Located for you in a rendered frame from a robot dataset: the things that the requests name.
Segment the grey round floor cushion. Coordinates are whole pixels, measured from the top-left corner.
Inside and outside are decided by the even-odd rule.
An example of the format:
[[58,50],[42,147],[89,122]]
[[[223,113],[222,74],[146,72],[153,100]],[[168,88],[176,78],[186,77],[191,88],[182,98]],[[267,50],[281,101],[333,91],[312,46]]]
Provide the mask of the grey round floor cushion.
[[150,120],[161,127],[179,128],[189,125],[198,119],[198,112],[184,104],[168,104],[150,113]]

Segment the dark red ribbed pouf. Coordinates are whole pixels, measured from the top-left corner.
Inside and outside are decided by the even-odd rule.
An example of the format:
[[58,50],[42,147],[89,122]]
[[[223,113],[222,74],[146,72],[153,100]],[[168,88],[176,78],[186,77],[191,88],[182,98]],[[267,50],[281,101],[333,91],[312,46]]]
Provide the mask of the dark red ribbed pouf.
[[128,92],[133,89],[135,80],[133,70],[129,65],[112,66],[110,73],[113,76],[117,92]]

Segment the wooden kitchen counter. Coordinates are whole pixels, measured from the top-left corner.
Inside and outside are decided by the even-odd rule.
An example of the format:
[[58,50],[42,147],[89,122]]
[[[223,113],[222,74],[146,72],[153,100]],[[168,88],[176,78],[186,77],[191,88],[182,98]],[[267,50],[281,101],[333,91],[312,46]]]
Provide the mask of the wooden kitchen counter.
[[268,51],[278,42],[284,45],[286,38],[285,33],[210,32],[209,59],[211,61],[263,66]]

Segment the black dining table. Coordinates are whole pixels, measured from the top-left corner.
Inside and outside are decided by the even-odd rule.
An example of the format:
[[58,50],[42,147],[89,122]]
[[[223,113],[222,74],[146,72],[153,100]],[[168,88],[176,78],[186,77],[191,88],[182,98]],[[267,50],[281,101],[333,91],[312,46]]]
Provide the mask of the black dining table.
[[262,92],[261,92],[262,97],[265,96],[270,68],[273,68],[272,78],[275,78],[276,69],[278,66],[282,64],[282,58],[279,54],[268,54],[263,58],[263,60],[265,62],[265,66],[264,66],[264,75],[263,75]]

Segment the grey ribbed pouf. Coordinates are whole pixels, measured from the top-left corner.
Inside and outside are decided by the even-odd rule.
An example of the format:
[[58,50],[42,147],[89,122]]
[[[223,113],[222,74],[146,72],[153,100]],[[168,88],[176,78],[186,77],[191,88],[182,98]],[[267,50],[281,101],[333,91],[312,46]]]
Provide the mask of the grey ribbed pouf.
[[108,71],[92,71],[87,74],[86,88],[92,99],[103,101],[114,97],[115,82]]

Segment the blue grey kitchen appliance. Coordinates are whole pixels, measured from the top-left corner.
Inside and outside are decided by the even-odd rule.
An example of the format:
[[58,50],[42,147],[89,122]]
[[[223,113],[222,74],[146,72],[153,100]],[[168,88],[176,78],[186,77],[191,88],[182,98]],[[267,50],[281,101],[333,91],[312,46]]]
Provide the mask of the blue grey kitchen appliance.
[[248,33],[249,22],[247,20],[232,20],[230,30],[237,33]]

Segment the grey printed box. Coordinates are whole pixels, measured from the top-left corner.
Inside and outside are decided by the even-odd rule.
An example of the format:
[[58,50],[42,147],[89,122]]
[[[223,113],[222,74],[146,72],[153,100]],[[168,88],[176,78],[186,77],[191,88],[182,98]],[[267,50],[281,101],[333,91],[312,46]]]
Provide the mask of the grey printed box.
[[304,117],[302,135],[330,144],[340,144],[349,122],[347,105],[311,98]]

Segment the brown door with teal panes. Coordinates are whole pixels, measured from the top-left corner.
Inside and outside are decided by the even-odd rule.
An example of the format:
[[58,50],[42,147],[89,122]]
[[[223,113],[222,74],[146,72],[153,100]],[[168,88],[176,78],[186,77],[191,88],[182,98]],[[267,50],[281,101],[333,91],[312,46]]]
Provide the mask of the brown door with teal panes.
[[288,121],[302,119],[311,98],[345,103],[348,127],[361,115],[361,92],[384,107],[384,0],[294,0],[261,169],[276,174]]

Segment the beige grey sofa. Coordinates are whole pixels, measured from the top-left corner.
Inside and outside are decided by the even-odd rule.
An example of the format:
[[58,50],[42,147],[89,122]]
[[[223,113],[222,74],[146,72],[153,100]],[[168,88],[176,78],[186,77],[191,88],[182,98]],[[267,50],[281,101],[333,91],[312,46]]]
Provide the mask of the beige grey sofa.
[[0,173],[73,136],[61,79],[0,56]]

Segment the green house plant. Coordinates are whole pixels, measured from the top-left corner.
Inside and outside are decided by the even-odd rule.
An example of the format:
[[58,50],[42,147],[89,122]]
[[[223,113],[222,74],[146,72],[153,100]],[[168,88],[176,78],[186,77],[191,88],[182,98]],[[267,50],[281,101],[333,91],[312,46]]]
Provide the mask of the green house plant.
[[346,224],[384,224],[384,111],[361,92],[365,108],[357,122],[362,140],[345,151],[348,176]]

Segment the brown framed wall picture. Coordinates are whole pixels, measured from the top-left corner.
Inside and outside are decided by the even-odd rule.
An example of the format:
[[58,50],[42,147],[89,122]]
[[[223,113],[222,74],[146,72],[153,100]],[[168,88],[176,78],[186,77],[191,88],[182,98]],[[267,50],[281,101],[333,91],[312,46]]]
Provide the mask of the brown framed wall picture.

**DESCRIPTION OF THE TASK**
Every line of the listing should be repeated exactly.

**WRITTEN RESPONSE**
Located for you in a rendered frame from a robot dataset: the things that the requests name.
Segment the grey round floor cushion. Coordinates are whole pixels, measured from the top-left corner.
Inside and outside are decided by the even-odd rule.
An example of the format:
[[58,50],[42,147],[89,122]]
[[[223,113],[222,74],[146,72],[153,100]],[[168,88],[176,78],[186,77],[191,88],[182,98]],[[267,50],[281,101],[333,91],[312,46]]]
Provide the mask of the grey round floor cushion.
[[150,120],[161,127],[179,128],[189,125],[198,119],[198,112],[184,104],[168,104],[150,113]]

Segment the dark red ribbed pouf. Coordinates are whole pixels, measured from the top-left corner.
Inside and outside are decided by the even-odd rule.
An example of the format:
[[58,50],[42,147],[89,122]]
[[[223,113],[222,74],[146,72],[153,100]],[[168,88],[176,78],[186,77],[191,88],[182,98]],[[267,50],[281,101],[333,91],[312,46]]]
Provide the mask of the dark red ribbed pouf.
[[128,92],[133,89],[135,80],[133,70],[129,65],[112,66],[110,73],[113,76],[117,92]]

Segment the wooden kitchen counter. Coordinates are whole pixels, measured from the top-left corner.
Inside and outside are decided by the even-odd rule.
An example of the format:
[[58,50],[42,147],[89,122]]
[[[223,113],[222,74],[146,72],[153,100]],[[168,88],[176,78],[186,77],[191,88],[182,98]],[[267,50],[281,101],[333,91],[312,46]]]
Provide the mask of the wooden kitchen counter.
[[268,51],[278,42],[284,45],[286,38],[285,33],[210,32],[209,59],[211,61],[263,66]]

Segment the black dining table. Coordinates are whole pixels, measured from the top-left corner.
Inside and outside are decided by the even-odd rule.
An example of the format:
[[58,50],[42,147],[89,122]]
[[[223,113],[222,74],[146,72],[153,100]],[[168,88],[176,78],[186,77],[191,88],[182,98]],[[267,50],[281,101],[333,91],[312,46]]]
Provide the mask of the black dining table.
[[262,92],[261,92],[262,97],[265,96],[270,68],[273,68],[272,78],[275,78],[276,69],[278,66],[282,64],[282,58],[279,54],[268,54],[263,58],[263,60],[265,62],[265,66],[264,66],[264,75],[263,75]]

Segment the grey ribbed pouf. Coordinates are whole pixels, measured from the top-left corner.
Inside and outside are decided by the even-odd rule.
An example of the format:
[[58,50],[42,147],[89,122]]
[[[223,113],[222,74],[146,72],[153,100]],[[168,88],[176,78],[186,77],[191,88],[182,98]],[[267,50],[281,101],[333,91],[312,46]]]
Provide the mask of the grey ribbed pouf.
[[108,71],[92,71],[87,74],[86,88],[92,99],[103,101],[114,97],[115,82]]

Segment the blue grey kitchen appliance. Coordinates are whole pixels, measured from the top-left corner.
Inside and outside are decided by the even-odd rule.
An example of the format:
[[58,50],[42,147],[89,122]]
[[[223,113],[222,74],[146,72],[153,100]],[[168,88],[176,78],[186,77],[191,88],[182,98]],[[267,50],[281,101],[333,91],[312,46]]]
Provide the mask of the blue grey kitchen appliance.
[[248,33],[249,22],[247,20],[232,20],[230,30],[237,33]]

Segment the grey printed box. Coordinates are whole pixels, measured from the top-left corner.
Inside and outside are decided by the even-odd rule.
An example of the format:
[[58,50],[42,147],[89,122]]
[[[223,113],[222,74],[146,72],[153,100]],[[168,88],[176,78],[186,77],[191,88],[182,98]],[[267,50],[281,101],[333,91],[312,46]]]
Provide the mask of the grey printed box.
[[304,117],[302,135],[330,144],[340,144],[349,122],[347,105],[311,98]]

Segment the brown door with teal panes. Coordinates are whole pixels, measured from the top-left corner.
Inside and outside are decided by the even-odd rule.
An example of the format:
[[58,50],[42,147],[89,122]]
[[[223,113],[222,74],[146,72],[153,100]],[[168,88],[176,78],[186,77],[191,88],[182,98]],[[267,50],[281,101],[333,91],[312,46]]]
Provide the mask of the brown door with teal panes.
[[288,121],[302,119],[311,98],[345,103],[348,127],[361,115],[361,92],[384,107],[384,0],[294,0],[261,169],[276,174]]

Segment the beige grey sofa. Coordinates are whole pixels, measured from the top-left corner.
Inside and outside are decided by the even-odd rule.
An example of the format:
[[58,50],[42,147],[89,122]]
[[[223,113],[222,74],[146,72],[153,100]],[[168,88],[176,78],[186,77],[191,88],[182,98]],[[267,50],[281,101],[333,91],[312,46]]]
Provide the mask of the beige grey sofa.
[[0,173],[73,136],[61,79],[0,56]]

Segment the green house plant. Coordinates are whole pixels, measured from the top-left corner.
Inside and outside are decided by the even-odd rule.
An example of the format:
[[58,50],[42,147],[89,122]]
[[[223,113],[222,74],[146,72],[153,100]],[[168,88],[176,78],[186,77],[191,88],[182,98]],[[267,50],[281,101],[333,91],[312,46]]]
Provide the mask of the green house plant.
[[346,224],[384,224],[384,111],[361,92],[365,108],[357,122],[362,140],[345,151],[348,176]]

Segment the brown framed wall picture. Coordinates are whole pixels, measured from the top-left corner.
Inside and outside are decided by the even-odd rule.
An example of the format:
[[58,50],[42,147],[89,122]]
[[[223,113],[222,74],[146,72],[153,100]],[[168,88],[176,78],[186,77],[191,88],[182,98]],[[267,50],[281,101],[333,91],[312,46]]]
Provide the mask of the brown framed wall picture.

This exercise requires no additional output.